Your assignment: Give the entries again in full. Nothing may be altered.

[[ Input records, beginning ]]

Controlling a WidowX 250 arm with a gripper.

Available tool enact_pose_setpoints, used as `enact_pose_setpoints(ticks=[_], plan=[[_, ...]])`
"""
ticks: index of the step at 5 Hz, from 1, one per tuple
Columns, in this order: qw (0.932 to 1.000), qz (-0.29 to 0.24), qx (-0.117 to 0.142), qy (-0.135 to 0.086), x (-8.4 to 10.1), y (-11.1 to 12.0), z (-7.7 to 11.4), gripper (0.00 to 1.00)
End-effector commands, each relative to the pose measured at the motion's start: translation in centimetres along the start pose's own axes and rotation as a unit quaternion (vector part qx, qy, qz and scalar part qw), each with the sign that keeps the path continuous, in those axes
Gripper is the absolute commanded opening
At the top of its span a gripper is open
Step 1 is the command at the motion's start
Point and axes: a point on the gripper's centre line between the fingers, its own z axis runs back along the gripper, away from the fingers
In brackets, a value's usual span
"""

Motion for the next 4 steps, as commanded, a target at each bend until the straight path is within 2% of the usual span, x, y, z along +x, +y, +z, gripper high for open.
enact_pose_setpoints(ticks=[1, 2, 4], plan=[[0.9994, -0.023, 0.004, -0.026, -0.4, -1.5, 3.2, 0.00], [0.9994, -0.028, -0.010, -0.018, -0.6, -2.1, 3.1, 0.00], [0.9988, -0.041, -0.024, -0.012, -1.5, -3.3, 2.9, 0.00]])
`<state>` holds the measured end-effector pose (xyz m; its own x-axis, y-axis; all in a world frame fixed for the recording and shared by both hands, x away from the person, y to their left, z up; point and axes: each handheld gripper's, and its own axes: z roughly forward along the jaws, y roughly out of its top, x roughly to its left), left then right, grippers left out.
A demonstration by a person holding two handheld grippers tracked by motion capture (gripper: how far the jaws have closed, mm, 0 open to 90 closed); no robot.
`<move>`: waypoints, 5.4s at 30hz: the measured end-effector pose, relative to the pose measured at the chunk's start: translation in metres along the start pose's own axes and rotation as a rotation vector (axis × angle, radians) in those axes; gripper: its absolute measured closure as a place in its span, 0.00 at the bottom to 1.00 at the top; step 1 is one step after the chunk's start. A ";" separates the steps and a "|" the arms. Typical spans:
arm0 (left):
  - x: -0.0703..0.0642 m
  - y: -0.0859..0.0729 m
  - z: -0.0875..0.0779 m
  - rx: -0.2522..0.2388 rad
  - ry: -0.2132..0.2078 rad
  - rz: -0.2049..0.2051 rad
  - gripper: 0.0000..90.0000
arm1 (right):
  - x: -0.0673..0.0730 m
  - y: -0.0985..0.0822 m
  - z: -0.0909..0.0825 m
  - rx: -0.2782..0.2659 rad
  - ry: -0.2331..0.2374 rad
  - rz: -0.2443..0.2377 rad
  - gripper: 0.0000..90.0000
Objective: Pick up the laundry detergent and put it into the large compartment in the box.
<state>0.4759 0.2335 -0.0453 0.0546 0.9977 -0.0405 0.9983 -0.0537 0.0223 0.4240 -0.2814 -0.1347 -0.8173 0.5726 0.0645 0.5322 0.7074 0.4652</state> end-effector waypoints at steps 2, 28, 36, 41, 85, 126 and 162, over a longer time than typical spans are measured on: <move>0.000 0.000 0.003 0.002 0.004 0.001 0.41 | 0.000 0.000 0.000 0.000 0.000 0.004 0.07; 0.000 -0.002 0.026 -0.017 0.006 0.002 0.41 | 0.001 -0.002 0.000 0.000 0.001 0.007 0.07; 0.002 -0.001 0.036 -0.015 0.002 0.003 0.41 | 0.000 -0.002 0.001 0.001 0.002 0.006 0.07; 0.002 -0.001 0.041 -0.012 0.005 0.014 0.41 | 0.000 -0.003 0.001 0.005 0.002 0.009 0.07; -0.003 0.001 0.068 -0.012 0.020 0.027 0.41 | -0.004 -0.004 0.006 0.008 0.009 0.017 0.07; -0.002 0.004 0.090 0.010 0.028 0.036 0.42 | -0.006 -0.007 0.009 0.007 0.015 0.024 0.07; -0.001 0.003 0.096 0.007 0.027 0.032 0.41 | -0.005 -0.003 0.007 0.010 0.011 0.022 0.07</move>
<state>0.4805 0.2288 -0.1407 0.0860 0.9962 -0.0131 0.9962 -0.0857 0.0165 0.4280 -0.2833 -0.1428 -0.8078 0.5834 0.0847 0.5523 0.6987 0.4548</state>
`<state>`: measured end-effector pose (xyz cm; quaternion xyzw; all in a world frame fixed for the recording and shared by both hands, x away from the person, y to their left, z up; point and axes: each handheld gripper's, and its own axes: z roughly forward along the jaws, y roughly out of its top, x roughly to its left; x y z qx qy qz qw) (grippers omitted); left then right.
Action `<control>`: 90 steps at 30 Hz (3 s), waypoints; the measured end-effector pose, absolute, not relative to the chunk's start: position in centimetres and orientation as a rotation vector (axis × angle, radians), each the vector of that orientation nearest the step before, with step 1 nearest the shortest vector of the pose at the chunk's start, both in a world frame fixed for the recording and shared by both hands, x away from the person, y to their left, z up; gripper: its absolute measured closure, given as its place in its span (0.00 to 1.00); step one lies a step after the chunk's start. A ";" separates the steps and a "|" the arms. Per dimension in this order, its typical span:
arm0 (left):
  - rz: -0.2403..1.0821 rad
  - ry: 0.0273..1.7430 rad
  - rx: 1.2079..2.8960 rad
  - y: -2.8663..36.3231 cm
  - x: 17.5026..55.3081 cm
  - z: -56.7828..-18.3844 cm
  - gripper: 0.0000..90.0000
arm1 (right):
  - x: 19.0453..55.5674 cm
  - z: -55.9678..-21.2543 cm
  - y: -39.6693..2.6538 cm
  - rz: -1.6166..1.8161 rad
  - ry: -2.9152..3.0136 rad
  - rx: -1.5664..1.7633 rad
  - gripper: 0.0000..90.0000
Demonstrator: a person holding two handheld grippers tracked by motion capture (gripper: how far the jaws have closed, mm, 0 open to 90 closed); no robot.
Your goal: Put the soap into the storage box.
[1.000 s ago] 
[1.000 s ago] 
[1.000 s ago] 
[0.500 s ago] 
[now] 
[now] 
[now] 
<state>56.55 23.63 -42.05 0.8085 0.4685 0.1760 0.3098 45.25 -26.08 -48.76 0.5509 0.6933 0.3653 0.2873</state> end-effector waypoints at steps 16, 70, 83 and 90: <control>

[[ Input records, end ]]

Expected output:
Controlling a WidowX 250 arm with a gripper.

Available tool enact_pose_setpoints, used as `enact_pose_setpoints(ticks=[_], plan=[[_, ...]])`
"""
ticks: index of the step at 5 Hz, from 1, one per tuple
Columns, in this order: qw (0.932 to 1.000), qz (-0.29 to 0.24), qx (-0.117 to 0.142), qy (-0.135 to 0.086), x (-8.4 to 10.1), y (-11.1 to 12.0), z (-7.7 to 11.4), gripper (0.00 to 1.00)
End-effector commands, each relative to the pose measured at the motion's start: translation in centimetres along the start pose's own axes and rotation as a unit quaternion (vector part qx, qy, qz and scalar part qw), each with the sign that keeps the path continuous, in those axes
Gripper is the absolute commanded opening
At the top of its span a gripper is open
Step 1 is the command at the motion's start
Point and axes: a point on the gripper's centre line between the fingers, its own z axis runs back along the gripper, away from the fingers
In brackets, a value's usual span
"""

Motion for the next 4 steps, as commanded, a target at each bend until the straight path is within 2% of the usual span, x, y, z along +x, +y, +z, gripper high for open.
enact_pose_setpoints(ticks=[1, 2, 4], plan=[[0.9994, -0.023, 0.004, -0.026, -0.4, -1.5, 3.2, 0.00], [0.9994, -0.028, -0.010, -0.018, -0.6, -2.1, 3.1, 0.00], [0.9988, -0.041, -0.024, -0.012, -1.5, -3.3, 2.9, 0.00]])
`<state>` holds the measured end-effector pose (xyz m; its own x-axis, y-axis; all in a world frame fixed for the recording and shared by both hands, x away from the person, y to their left, z up; point and axes: each handheld gripper's, and its own axes: z roughly forward along the jaws, y roughly out of its top, x roughly to its left), left then right, grippers left out.
A demonstration by a person holding two handheld grippers tracked by motion capture (gripper: how far the jaws have closed, mm, 0 open to 90 closed); no robot.
`<move>`: waypoints, 5.4s at 30hz: the measured end-effector pose, relative to the pose measured at the chunk's start: translation in metres along the start pose's own axes and rotation as a rotation vector (axis × angle, radians) in those axes; gripper: its absolute measured closure as a place in its span, 0.00 at the bottom to 1.00 at the top; step 1 is one step after the chunk's start. A ";" separates the steps and a "|" the arms. Typical spans:
arm0 (left):
  - x: -0.0703..0.0642 m
  - y: -0.0859..0.0729 m
  - z: -0.0875..0.0779 m
  - rx: -0.2522..0.2388 rad
  - ry: -0.2132..0.2078 rad
  - rz: -0.2049..0.2051 rad
  - gripper: 0.0000..90.0000
arm1 (right):
  - x: -0.0673..0.0730 m
  - y: -0.0985..0.0822 m
  - z: -0.0909..0.0825 m
  - rx: -0.2782..0.2659 rad
  - ry: -0.2331..0.2374 rad
  - rz: -0.2443..0.2377 rad
  - gripper: 0.0000..90.0000
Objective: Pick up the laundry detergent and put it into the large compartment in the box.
<state>0.4759 0.2335 -0.0453 0.0546 0.9977 -0.0405 0.9983 -0.0537 0.0223 0.4240 -0.2814 -0.1347 -0.8173 0.5726 0.0645 0.5322 0.7074 0.4652</state> end-effector waypoints at steps 2, 28, 36, 41, 85, 126 and 162, over a longer time than typical spans are measured on: <move>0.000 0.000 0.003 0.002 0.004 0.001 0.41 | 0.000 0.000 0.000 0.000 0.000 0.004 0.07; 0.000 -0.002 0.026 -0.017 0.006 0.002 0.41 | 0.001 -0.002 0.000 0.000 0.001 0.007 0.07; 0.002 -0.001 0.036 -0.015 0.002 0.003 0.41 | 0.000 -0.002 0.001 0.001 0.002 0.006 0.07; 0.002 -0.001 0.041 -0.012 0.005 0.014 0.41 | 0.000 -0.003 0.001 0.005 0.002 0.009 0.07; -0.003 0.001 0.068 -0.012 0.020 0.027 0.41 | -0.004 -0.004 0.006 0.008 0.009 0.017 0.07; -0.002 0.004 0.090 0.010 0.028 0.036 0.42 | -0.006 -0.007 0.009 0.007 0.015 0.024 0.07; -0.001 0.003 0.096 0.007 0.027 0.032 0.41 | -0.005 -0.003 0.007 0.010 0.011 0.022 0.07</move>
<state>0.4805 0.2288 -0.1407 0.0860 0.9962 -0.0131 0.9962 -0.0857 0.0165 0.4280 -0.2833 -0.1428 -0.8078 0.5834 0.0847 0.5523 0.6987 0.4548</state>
`<state>`: measured end-effector pose (xyz cm; quaternion xyzw; all in a world frame fixed for the recording and shared by both hands, x away from the person, y to their left, z up; point and axes: each handheld gripper's, and its own axes: z roughly forward along the jaws, y roughly out of its top, x roughly to its left; x y z qx qy qz qw) (grippers omitted); left then right.
Action `<control>`: 90 steps at 30 Hz (3 s), waypoints; the measured end-effector pose, absolute, not relative to the chunk's start: position in centimetres and orientation as a rotation vector (axis × angle, radians), each the vector of that orientation nearest the step before, with step 1 nearest the shortest vector of the pose at the chunk's start, both in a world frame fixed for the recording and shared by both hands, x away from the person, y to their left, z up; gripper: its absolute measured closure, given as its place in its span (0.00 to 1.00); step one lies a step after the chunk's start. A ";" separates the steps and a "|" the arms. Per dimension in this order, its typical span:
arm0 (left):
  - rz: -0.2403..1.0821 rad
  - ry: 0.0273..1.7430 rad
  - rx: 1.2079..2.8960 rad
  - y: -2.8663..36.3231 cm
  - x: 17.5026..55.3081 cm
  - z: -56.7828..-18.3844 cm
  - gripper: 0.0000..90.0000
arm1 (right):
  - x: 19.0453..55.5674 cm
  - z: -55.9678..-21.2543 cm
  - y: -39.6693..2.6538 cm
  - rz: -1.6166..1.8161 rad
  - ry: -2.9152..3.0136 rad
  - rx: -1.5664..1.7633 rad
  - gripper: 0.0000..90.0000
Demonstrator: a person holding two handheld grippers tracked by motion capture (gripper: how far the jaws have closed, mm, 0 open to 90 closed); no robot.
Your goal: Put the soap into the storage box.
[1.000 s ago] 
[1.000 s ago] 
[1.000 s ago] 
[0.500 s ago] 
[now] 
[now] 
[now] 
<state>56.55 23.63 -42.05 0.8085 0.4685 0.1760 0.3098 45.25 -26.08 -48.76 0.5509 0.6933 0.3653 0.2873</state> end-effector waypoints at steps 16, 70, 83 and 90: <control>

No more work remains in this exercise.